### [TASK TO COMPLETE]
Could you copy out every line of the data where the word "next" occurs?

### [DATA RECORDS]
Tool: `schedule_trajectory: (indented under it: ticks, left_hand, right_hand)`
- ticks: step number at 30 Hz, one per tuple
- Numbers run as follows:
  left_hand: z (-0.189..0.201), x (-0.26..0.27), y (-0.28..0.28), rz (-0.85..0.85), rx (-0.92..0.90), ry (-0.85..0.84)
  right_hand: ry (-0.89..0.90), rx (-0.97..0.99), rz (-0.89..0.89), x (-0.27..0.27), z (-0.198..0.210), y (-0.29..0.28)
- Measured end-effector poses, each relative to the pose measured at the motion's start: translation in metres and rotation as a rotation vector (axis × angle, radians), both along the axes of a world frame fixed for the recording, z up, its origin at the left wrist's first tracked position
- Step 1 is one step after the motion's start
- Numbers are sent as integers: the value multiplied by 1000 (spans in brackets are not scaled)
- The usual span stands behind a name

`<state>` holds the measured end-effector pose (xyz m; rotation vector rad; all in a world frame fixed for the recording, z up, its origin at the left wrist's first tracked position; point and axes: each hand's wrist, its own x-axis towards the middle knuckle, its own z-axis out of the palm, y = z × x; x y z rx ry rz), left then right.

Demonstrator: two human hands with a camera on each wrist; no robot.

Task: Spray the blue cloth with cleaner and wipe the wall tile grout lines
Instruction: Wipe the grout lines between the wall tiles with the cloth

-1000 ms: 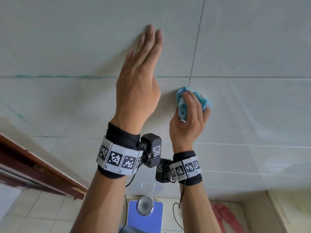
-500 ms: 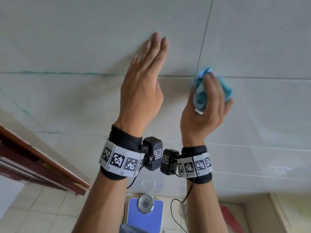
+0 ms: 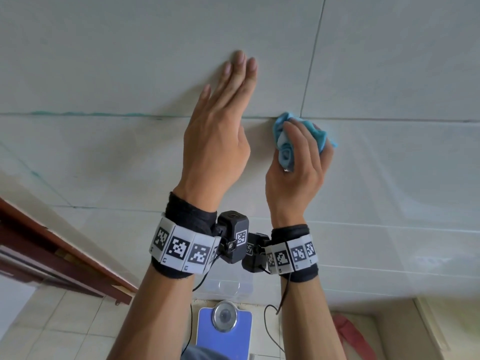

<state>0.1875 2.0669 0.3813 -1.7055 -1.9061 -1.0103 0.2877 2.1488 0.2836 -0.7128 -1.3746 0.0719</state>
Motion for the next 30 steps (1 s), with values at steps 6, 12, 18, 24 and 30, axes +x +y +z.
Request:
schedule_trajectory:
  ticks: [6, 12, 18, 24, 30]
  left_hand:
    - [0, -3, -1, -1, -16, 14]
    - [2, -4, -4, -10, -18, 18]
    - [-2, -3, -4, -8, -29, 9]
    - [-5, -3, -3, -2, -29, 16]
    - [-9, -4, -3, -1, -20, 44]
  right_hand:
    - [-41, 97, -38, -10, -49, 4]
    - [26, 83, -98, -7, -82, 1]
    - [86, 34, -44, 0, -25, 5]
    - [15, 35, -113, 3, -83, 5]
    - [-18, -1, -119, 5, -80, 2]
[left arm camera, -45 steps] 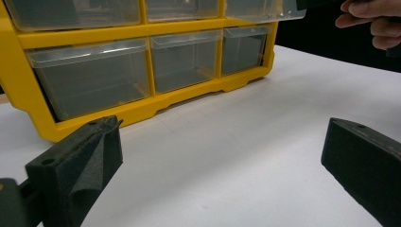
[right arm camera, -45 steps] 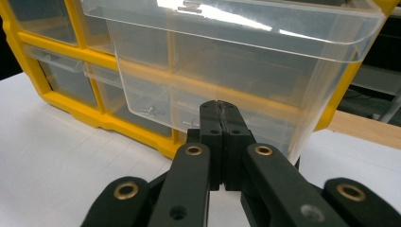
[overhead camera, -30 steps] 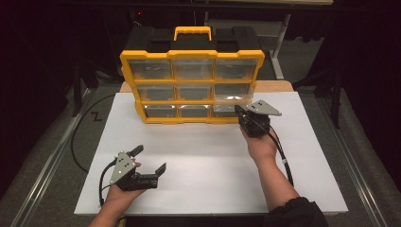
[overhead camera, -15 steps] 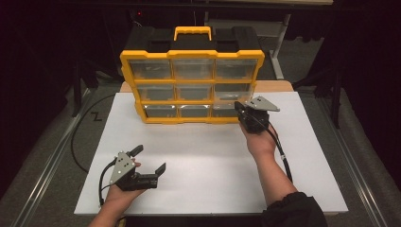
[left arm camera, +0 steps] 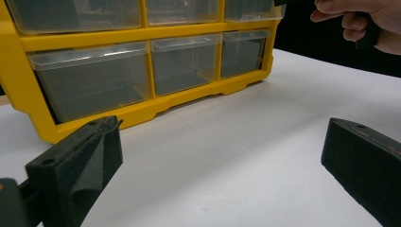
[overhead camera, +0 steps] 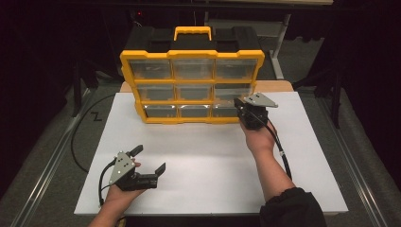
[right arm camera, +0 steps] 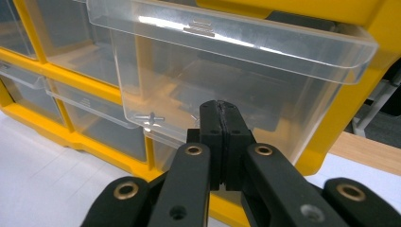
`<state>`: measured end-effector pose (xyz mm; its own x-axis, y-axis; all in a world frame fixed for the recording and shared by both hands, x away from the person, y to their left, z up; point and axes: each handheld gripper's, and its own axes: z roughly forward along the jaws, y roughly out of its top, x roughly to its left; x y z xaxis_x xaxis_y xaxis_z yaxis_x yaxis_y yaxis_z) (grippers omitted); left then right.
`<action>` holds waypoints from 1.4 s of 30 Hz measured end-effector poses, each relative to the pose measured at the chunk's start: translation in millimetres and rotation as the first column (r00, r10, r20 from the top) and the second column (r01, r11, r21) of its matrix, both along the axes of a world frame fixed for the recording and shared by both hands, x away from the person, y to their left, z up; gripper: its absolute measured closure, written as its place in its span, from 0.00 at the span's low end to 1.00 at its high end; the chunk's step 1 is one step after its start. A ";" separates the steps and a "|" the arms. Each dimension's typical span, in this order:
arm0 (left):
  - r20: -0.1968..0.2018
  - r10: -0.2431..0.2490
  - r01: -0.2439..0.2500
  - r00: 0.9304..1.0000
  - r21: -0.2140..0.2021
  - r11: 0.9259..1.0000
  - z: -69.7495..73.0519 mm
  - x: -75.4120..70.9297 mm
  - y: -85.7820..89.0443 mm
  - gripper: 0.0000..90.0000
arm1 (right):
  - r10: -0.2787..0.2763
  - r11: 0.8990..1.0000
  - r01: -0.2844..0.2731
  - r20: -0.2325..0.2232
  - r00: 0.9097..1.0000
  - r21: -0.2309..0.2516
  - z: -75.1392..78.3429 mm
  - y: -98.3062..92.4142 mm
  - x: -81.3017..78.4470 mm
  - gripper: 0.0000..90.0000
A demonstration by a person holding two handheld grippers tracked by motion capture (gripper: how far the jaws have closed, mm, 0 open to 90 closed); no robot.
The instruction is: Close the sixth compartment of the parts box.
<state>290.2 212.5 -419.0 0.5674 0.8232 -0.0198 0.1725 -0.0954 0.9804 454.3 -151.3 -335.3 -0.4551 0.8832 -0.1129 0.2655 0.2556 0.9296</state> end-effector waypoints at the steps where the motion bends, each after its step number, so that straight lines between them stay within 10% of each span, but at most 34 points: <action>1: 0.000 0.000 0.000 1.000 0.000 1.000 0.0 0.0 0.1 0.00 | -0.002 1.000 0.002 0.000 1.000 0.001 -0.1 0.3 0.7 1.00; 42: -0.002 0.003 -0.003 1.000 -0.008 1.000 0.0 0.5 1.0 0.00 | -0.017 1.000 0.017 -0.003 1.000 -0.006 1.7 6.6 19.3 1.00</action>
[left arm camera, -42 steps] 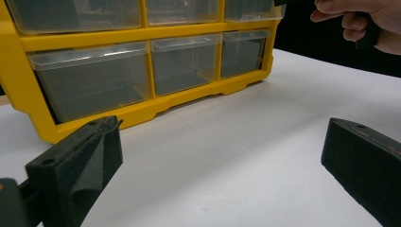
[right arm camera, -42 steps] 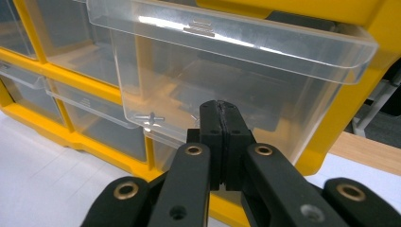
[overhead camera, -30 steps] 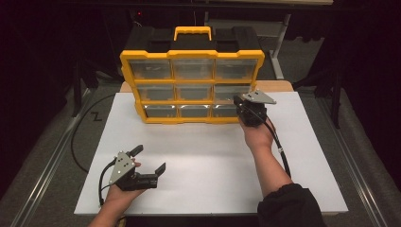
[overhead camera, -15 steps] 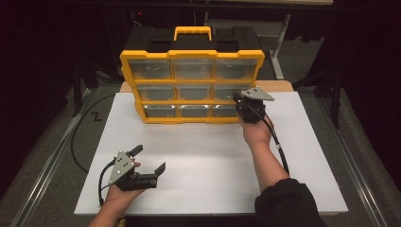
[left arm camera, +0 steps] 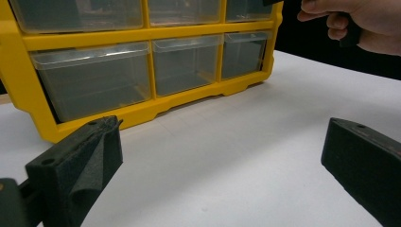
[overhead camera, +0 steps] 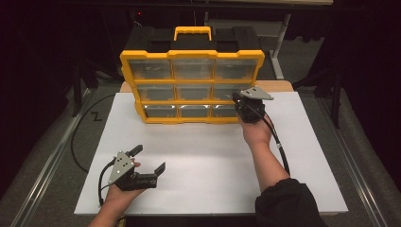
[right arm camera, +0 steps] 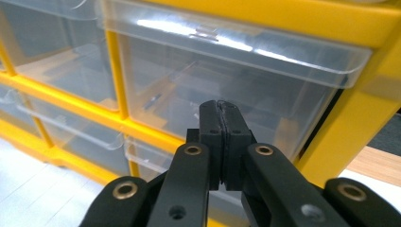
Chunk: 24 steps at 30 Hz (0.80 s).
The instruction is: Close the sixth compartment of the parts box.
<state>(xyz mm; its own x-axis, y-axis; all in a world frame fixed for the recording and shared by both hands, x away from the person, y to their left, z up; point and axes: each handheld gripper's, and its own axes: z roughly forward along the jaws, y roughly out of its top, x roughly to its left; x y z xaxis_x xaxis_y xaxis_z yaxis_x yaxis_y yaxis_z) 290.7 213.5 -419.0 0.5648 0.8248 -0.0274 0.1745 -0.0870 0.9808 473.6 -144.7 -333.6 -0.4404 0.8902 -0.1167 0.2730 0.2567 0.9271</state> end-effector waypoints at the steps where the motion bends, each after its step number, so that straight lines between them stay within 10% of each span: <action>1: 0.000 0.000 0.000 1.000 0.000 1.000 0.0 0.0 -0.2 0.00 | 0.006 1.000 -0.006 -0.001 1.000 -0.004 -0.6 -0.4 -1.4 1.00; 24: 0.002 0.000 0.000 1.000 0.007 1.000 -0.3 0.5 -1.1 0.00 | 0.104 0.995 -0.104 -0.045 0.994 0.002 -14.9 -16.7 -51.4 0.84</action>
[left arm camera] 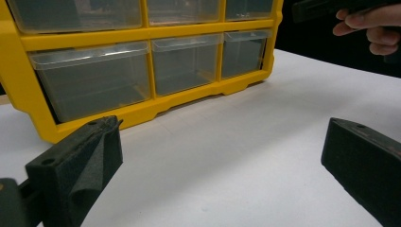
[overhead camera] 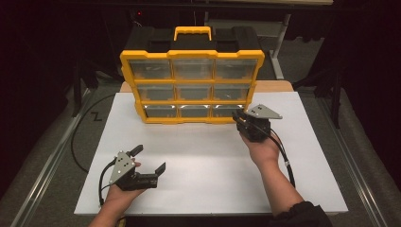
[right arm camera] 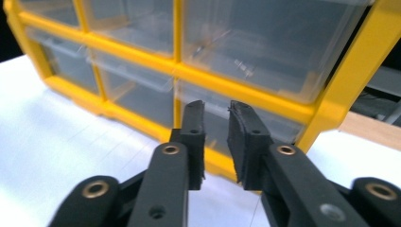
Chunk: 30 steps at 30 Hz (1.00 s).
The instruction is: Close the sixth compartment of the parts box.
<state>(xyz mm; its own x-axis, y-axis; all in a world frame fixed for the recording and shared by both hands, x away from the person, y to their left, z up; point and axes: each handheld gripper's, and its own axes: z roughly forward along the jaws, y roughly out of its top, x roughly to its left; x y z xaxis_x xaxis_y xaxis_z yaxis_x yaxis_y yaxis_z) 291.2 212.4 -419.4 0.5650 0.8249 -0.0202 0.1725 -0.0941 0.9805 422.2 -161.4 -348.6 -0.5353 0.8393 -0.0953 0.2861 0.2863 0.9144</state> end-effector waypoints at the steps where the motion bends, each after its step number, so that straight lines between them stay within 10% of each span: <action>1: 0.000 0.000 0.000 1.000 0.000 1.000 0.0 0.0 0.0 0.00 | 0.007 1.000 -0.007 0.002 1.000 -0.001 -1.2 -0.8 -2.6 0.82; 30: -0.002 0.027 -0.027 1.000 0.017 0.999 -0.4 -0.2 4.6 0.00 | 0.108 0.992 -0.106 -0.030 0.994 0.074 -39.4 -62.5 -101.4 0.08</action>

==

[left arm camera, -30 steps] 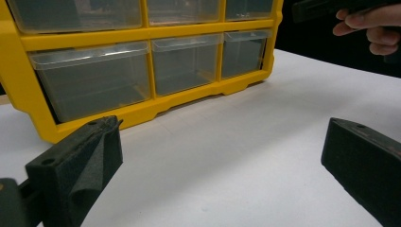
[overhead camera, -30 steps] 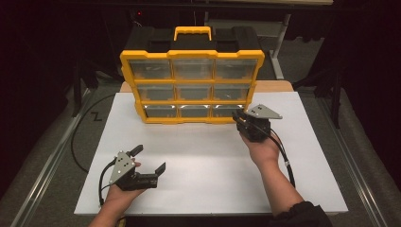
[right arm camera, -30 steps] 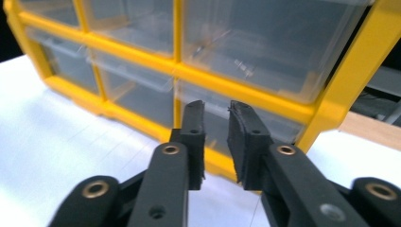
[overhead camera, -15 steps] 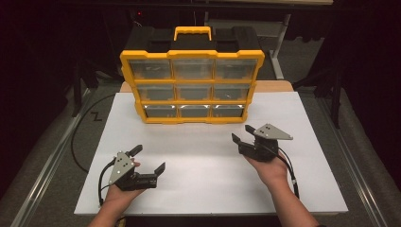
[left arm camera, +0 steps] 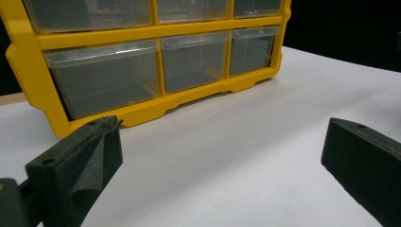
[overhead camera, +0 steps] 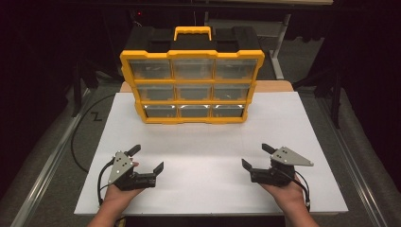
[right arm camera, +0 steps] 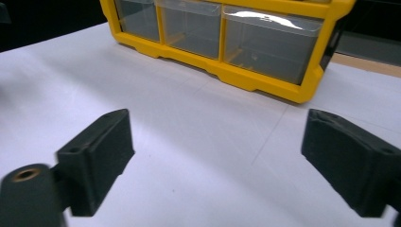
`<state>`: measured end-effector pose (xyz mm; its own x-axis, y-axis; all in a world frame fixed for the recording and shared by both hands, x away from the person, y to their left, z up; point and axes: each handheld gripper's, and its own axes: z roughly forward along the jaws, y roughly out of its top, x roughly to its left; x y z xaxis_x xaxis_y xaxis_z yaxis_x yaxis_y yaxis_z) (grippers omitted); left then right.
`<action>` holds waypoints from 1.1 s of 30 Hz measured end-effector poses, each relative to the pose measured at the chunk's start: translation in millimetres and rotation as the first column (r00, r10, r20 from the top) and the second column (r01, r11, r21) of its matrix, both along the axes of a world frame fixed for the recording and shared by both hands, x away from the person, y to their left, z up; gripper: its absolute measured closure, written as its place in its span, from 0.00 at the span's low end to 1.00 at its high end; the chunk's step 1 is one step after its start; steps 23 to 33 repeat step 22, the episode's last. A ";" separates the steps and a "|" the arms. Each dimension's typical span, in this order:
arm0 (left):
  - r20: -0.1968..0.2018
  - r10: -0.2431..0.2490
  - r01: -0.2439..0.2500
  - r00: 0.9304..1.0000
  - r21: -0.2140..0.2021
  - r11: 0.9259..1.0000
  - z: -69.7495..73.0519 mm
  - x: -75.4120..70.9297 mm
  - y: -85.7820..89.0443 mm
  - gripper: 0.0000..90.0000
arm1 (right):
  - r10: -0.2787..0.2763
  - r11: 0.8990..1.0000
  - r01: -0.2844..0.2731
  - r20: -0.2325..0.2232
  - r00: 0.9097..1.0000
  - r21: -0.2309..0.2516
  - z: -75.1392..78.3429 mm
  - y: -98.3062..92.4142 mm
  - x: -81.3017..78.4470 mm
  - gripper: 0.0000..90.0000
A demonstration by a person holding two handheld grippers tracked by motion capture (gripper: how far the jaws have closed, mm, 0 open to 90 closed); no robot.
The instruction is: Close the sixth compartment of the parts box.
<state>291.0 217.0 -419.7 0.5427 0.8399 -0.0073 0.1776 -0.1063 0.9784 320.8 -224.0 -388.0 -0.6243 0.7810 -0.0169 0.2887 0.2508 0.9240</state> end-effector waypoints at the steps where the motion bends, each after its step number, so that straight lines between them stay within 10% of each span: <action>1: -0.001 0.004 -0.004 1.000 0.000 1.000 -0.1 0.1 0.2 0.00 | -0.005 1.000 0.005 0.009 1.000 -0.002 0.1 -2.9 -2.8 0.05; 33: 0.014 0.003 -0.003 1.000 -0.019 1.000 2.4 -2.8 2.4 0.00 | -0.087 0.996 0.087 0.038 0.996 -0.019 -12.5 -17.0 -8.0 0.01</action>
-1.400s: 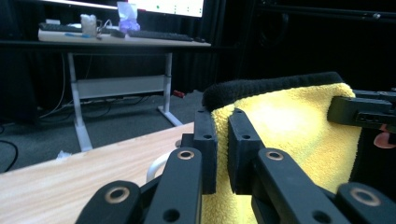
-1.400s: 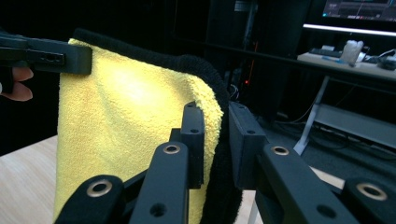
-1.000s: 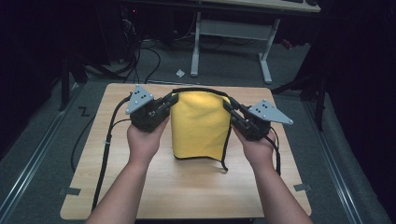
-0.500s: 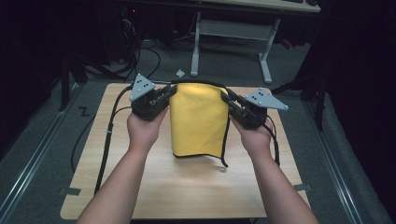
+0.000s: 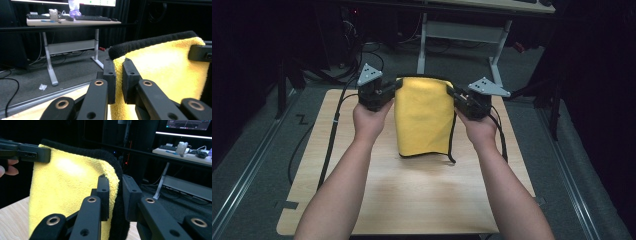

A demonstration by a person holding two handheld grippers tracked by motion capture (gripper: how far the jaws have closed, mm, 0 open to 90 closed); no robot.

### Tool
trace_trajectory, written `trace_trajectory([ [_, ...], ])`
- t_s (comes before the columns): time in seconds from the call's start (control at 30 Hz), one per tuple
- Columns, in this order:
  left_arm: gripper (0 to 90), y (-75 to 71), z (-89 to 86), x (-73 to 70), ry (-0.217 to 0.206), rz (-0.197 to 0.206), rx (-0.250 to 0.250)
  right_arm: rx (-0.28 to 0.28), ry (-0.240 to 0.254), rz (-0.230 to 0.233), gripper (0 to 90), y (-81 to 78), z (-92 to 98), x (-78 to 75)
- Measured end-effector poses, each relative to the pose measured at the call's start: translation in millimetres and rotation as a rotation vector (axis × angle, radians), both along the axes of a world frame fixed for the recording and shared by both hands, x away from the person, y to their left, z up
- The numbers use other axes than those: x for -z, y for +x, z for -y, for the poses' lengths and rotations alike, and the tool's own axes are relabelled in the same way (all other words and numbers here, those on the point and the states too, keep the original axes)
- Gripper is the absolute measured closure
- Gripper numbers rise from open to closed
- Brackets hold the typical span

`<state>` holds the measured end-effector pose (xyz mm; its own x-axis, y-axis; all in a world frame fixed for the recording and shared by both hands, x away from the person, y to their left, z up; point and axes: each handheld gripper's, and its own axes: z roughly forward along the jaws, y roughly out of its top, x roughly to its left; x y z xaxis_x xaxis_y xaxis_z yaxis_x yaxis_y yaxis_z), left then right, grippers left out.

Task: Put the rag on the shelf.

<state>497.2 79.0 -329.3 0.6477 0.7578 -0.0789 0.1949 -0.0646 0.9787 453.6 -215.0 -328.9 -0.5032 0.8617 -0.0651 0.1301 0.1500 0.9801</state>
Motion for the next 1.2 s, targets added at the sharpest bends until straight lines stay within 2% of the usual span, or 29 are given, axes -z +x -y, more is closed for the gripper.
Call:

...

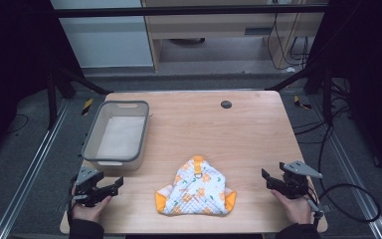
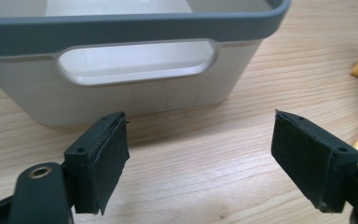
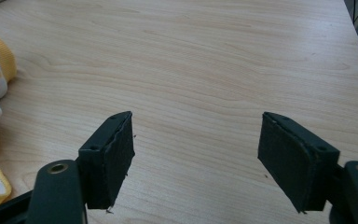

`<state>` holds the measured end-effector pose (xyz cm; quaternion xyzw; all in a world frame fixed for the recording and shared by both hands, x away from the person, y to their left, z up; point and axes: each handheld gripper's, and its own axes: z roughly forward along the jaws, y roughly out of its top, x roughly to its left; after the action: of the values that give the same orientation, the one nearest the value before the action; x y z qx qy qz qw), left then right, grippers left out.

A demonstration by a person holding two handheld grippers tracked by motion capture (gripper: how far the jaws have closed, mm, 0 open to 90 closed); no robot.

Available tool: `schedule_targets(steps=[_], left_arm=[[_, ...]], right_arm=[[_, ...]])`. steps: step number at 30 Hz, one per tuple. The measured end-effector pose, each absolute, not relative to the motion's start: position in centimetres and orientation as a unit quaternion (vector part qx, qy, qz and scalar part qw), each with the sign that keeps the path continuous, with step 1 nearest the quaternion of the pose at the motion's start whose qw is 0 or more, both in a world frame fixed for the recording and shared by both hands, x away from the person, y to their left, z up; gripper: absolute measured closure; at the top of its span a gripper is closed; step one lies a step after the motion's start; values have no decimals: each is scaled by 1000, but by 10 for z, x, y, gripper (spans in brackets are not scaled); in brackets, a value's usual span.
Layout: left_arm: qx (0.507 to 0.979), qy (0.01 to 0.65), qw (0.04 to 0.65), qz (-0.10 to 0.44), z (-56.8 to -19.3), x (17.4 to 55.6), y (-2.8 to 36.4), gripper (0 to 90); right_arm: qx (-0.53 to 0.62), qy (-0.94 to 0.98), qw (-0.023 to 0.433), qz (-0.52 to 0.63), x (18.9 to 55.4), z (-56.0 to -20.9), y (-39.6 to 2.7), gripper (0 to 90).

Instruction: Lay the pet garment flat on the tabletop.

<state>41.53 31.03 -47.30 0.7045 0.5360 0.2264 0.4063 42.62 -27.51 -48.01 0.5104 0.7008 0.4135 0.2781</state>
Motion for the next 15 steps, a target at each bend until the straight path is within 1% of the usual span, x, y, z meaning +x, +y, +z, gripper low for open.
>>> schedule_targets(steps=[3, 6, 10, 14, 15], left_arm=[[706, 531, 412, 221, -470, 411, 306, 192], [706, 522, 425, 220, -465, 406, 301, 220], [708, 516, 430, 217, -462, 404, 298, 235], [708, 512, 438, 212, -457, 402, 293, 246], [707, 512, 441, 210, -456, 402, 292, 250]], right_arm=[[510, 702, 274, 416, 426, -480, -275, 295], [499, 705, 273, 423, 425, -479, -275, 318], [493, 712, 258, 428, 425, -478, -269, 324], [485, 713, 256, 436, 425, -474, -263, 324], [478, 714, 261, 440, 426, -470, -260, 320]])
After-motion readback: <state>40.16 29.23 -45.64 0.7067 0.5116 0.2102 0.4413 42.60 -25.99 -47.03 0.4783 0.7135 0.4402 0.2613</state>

### [WRITTEN RESPONSE]
Motion for the next 30 steps (1 s), with values at steps 6, 12, 18, 24 and 30, axes +x +y +z.
Motion for the next 1.2 s, targets added at the sharpest bends until straight lines stay within 2% of the usual span, or 29 are given, axes -z +x -y, more is closed for the gripper.
Motion for the next 15 steps, a target at each bend until the straight path is within 1% of the usual span, x, y, z meaning +x, +y, +z, gripper low for open.

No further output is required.